Minnesota's legislative delegation renews device tax battle

Sen. Amy Klobuchar Sen. Al Franken

Minnesota maintains one of the top medical device industry clusters in the U.S., so it is natural that their congressional delegation is charging ahead with another effort to kill the medical device tax.

U.S. senators Al Franken (D-MN) and Amy Klobuchar (D-MN) planned to co-sponsor a new bill on Feb. 7 to repeal the tax, the StarTribune reports. The measure goes with a companion bill filed one day before by Rep. Erik Paulsen, a Minnesota Republican who remains a vocal opponent of the 2.3% excise tax, which kicked in on Jan 1. Minnesota's legislative delegation--including other Democrats--all back the renewed repeal effort, even those such as Klobuchar and Franken who supported the Affordable Care Act containing the tax. Klobuchar told the newspaper she hopes a repeal could be included as part of major tax reform or any sort of broader budget deal. They are clearly swayed by the idea that the tax could harm both job growth and innovation.

The new bills arrive promptly, not long after House Majority Leader Eric Cantor announced efforts to repeal the tax as part of the Republican party's new focus on healthcare, education and jobs. And they come at an interesting time in what has become an ongoing marathon battle against the tax. Industry trade groups such as AdvaMed insist that bipartisan opposition to the tax is growing, especially now that companies such as Boston Scientific ($BSX) and Smith & Nephew ($SNN) are pursuing hundreds of new job cuts that they insist are necessary because of the extra device tax expense.
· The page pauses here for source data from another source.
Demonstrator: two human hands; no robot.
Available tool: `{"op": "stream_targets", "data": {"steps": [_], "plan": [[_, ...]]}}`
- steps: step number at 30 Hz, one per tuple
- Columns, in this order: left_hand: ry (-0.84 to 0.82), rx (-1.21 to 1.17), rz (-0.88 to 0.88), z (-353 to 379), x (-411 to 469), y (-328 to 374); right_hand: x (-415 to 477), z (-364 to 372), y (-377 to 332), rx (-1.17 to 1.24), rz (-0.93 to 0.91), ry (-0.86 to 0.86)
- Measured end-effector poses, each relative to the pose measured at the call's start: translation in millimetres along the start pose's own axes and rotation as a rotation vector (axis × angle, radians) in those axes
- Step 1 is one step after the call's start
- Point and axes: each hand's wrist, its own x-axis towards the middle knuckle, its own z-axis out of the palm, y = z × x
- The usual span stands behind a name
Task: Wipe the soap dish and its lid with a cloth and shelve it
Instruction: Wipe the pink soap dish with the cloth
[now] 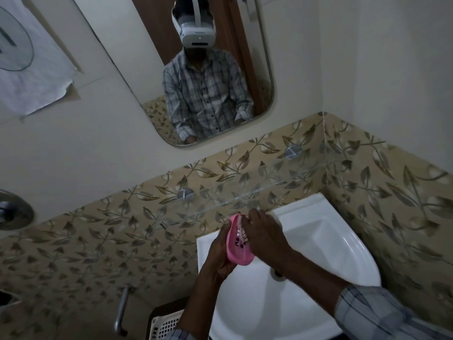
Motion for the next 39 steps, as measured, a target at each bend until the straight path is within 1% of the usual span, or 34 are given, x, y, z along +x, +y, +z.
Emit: {"op": "stream_targets", "data": {"steps": [1, 2, 3, 6, 7, 8, 10, 12, 13, 14, 15, 16, 17, 18, 20, 21, 22, 23, 24, 25, 26, 27, 28, 29, 30, 31, 32, 33, 34, 36, 37, 39], "plan": [[0.018, -0.003, 0.024, 2, 0, -4, -3, 2, -6, 0.011, 0.096, -0.11], [0.042, 0.007, 0.037, 2, 0, -8, -9, 5, -10, 0.058, 0.154, -0.214], [0.066, 0.012, 0.041, 2, 0, -12, -15, 8, -11, 0.133, 0.173, -0.308], [0.118, -0.009, 0.059, -3, 2, -20, -27, 1, -11, 0.351, 0.093, -0.53], [0.127, -0.009, 0.058, -6, 3, -20, -25, -3, -8, 0.393, 0.097, -0.576], [0.131, -0.008, 0.062, -8, 5, -20, -18, -7, -3, 0.411, 0.115, -0.582], [0.115, -0.006, 0.081, -11, 5, -16, 0, -15, 11, 0.475, 0.181, -0.446], [0.071, -0.021, 0.077, -11, 2, -12, 13, -22, 26, 0.5, 0.135, -0.298], [0.048, -0.034, 0.079, -10, 3, -10, 13, -26, 26, 0.408, 0.025, -0.249], [0.037, -0.038, 0.09, -8, 3, -8, 10, -28, 22, 0.246, -0.076, -0.183], [0.045, -0.034, 0.104, -5, 4, -7, 3, -24, 14, 0.099, -0.117, -0.176], [0.062, -0.031, 0.118, -1, 5, -7, -7, -19, 4, 0.012, -0.102, -0.161], [0.098, -0.029, 0.131, 3, 7, -8, -15, -10, -5, -0.01, -0.064, -0.129], [0.149, -0.021, 0.141, 4, 9, -10, -22, -6, -14, 0.097, 0.013, -0.165], [0.218, -0.024, 0.155, 3, 9, -14, -30, 2, -29, 0.531, 0.27, -0.238], [0.22, -0.024, 0.153, 2, 9, -14, -36, 9, -35, 0.699, 0.319, -0.257], [0.205, -0.025, 0.147, 2, 8, -12, -40, 9, -39, 0.812, 0.31, -0.208], [0.184, -0.017, 0.143, 0, 8, -10, -43, 7, -39, 0.829, 0.214, -0.151], [0.152, -0.006, 0.148, -3, 8, -7, -46, 7, -31, 0.739, 0.05, -0.093], [0.122, 0.002, 0.157, -7, 7, -5, -46, 9, -18, 0.551, -0.16, -0.055], [0.1, 0.002, 0.159, -10, 8, -4, -43, 9, -4, 0.334, -0.313, -0.036], [0.101, 0.005, 0.152, -12, 9, -4, -41, 12, 7, 0.202, -0.373, -0.008], [0.117, 0.013, 0.148, -13, 9, -5, -38, 10, 11, 0.186, -0.347, -0.047], [0.141, 0.029, 0.147, -12, 11, -6, -38, 12, 6, 0.248, -0.265, -0.087], [0.172, 0.051, 0.157, -9, 10, -7, -39, 12, -7, 0.374, -0.1, -0.117], [0.204, 0.07, 0.174, -4, 11, -8, -41, 13, -19, 0.556, 0.094, -0.16], [0.226, 0.076, 0.189, -1, 11, -7, -41, 14, -27, 0.748, 0.252, -0.262], [0.226, 0.077, 0.204, -3, 11, -7, -42, 19, -30, 0.881, 0.31, -0.323], [0.208, 0.078, 0.212, -6, 11, -5, -39, 14, -24, 0.897, 0.279, -0.396], [0.163, 0.065, 0.184, -17, 9, -2, -34, 6, -2, 0.88, 0.156, -0.428], [0.156, 0.039, 0.146, -22, 8, 1, -31, 7, 12, 0.907, 0.181, -0.369], [0.122, -0.026, 0.054, -26, 4, 10, -23, 4, 34, 1.083, 0.4, -0.253]]}}
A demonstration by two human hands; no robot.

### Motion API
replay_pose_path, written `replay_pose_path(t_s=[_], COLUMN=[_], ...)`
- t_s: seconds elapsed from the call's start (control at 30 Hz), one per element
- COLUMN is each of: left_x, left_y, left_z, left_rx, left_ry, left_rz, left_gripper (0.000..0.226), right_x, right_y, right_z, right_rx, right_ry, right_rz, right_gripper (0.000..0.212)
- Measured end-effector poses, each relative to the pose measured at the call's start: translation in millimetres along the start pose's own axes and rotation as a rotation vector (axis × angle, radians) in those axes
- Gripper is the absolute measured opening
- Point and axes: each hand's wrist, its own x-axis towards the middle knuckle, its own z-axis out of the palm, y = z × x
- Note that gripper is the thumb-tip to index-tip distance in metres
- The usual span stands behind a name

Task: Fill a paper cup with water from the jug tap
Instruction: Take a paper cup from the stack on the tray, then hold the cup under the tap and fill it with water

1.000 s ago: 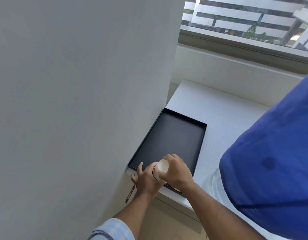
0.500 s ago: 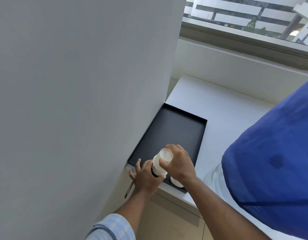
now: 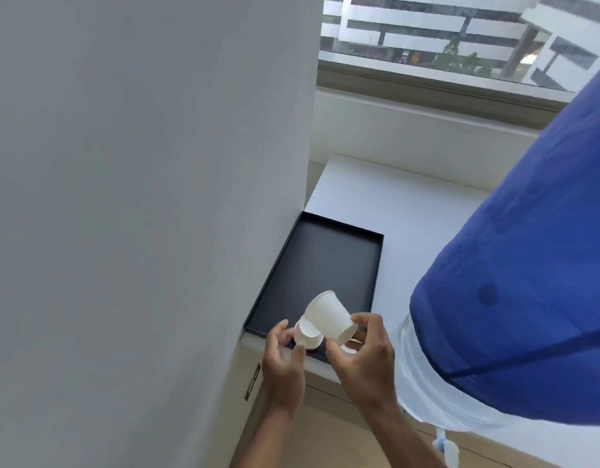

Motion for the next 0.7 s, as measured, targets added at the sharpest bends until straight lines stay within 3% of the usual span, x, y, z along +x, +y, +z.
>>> replay_pose_path(t_s=[0.1, 0.2, 0.4, 0.5, 0.6, 0.7], left_x=[-21.0, -36.2, -61.9, -78.4, -93.8, -113.8], left_y=[21.8, 28.5, 32.2, 26.8, 20.1, 10.8], left_z=[-3.1, -6.6, -7.0, -5.0, -0.3, 6.4], left_rx=[-0.290, -0.369, -0.222, -0.141, -0.079, 0.019], left_ry=[-0.260, -0.428, -0.424, -0.503, -0.561, -0.571], left_rz=[-0.082, -0.131, -0.037, -0.009, -0.046, -0.090], left_gripper=[0.052, 0.065, 0.046, 0.068, 0.090, 0.093], right_x=[-29.3, -55.6, -81.8, -90.4, -100.3, -117.7], right_y=[5.4, 12.2, 31.2, 41.6, 55.4, 74.7], right_z=[-6.5, -11.0, -21.2, -30.4, -36.3, -47.5], right_rx=[0.093, 0.149, 0.090, 0.056, 0.031, 0.030], right_ry=[0.007, 0.003, -0.151, -0.178, -0.161, -0.190], right_rz=[0.090, 0.145, 0.203, 0.231, 0.284, 0.379], right_gripper=[0.056, 0.056, 0.073, 0.082, 0.077, 0.074])
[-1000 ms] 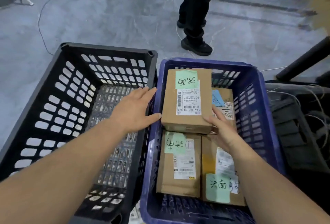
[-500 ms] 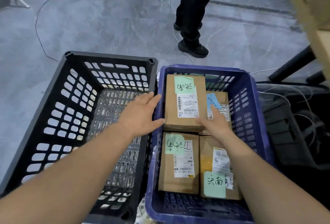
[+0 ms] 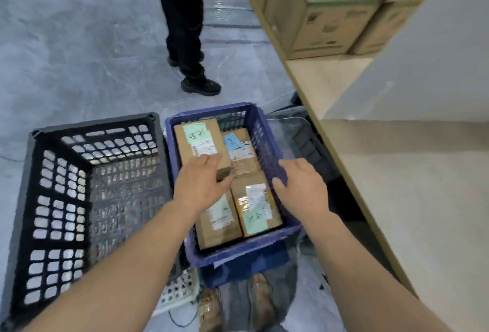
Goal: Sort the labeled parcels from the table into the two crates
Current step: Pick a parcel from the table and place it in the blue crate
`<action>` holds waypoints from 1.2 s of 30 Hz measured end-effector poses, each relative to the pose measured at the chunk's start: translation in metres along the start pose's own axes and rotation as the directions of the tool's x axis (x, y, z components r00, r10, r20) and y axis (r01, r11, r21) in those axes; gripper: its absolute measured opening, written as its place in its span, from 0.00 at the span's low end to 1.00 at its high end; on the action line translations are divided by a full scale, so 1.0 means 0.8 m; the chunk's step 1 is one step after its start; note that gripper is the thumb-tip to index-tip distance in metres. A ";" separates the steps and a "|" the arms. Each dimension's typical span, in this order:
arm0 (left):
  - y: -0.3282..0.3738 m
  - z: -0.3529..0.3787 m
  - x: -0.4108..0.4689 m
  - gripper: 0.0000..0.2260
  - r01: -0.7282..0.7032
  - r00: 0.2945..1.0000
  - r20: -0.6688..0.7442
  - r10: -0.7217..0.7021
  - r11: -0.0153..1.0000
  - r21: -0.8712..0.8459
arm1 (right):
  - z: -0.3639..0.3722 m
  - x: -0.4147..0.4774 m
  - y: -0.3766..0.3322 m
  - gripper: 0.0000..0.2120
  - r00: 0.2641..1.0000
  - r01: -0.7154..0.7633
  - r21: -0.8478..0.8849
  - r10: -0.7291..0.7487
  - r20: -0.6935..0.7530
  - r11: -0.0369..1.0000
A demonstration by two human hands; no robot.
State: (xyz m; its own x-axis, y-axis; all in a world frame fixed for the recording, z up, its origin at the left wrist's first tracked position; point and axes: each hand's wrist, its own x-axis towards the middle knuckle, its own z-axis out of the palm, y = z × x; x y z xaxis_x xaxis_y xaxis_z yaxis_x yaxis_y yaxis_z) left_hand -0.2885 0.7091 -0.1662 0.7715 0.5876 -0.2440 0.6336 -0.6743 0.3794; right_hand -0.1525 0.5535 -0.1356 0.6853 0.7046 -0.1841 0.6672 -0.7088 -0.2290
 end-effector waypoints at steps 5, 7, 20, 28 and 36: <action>0.089 -0.002 -0.023 0.26 -0.143 0.990 -0.006 0.143 0.990 -0.014 | -0.059 -0.077 0.046 0.23 0.987 -0.126 0.000 0.126 -0.098 0.992; 0.123 -0.005 -0.029 0.26 -0.213 0.977 -0.022 0.213 0.977 -0.002 | -0.079 -0.106 0.067 0.23 0.971 -0.193 0.011 0.193 -0.141 0.981; 0.356 0.040 -0.144 0.27 -0.584 0.808 -0.048 0.587 0.809 0.057 | -0.141 -0.332 0.223 0.22 0.823 -0.437 0.078 0.434 -0.367 0.896; 0.500 0.124 -0.274 0.27 -0.721 0.690 -0.010 0.724 0.688 0.080 | -0.144 -0.502 0.343 0.22 0.715 -0.562 0.165 0.576 -0.396 0.810; 0.612 0.206 -0.388 0.27 -0.811 0.582 0.007 0.813 0.581 0.067 | -0.139 -0.646 0.442 0.21 0.588 -0.689 0.219 0.709 -0.390 0.691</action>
State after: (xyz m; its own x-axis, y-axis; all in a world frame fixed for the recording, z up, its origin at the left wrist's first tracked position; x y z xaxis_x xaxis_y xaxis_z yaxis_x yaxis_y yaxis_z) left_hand -0.2085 0.1229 -0.0514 0.9648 -0.2092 0.1596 -0.2541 -0.8981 0.3588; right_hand -0.2381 -0.0652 -0.0150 0.9896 -0.1015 0.1021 -0.0744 -0.9677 -0.2408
And hospitals have also joined in the fight, irked that some companies appear to be trying to pass on the extra tax expense to them in the form of new fees.

Considering that President Barack Obama is a strong supporter of the tax, a repeal fight could be tough. Even last year, when the Republican majority House passed a repeal bill, Obama threatened a veto and the measure died. But Klobuchar and Franken supported the health reform law, though the article notes that both worked successfully to halve the initial tax proposal. Their new opposition to the tax carries more nuance, though, with a greater focus on replacing the lost revenue a repeal would create, but how that could be accomplished remains an open question.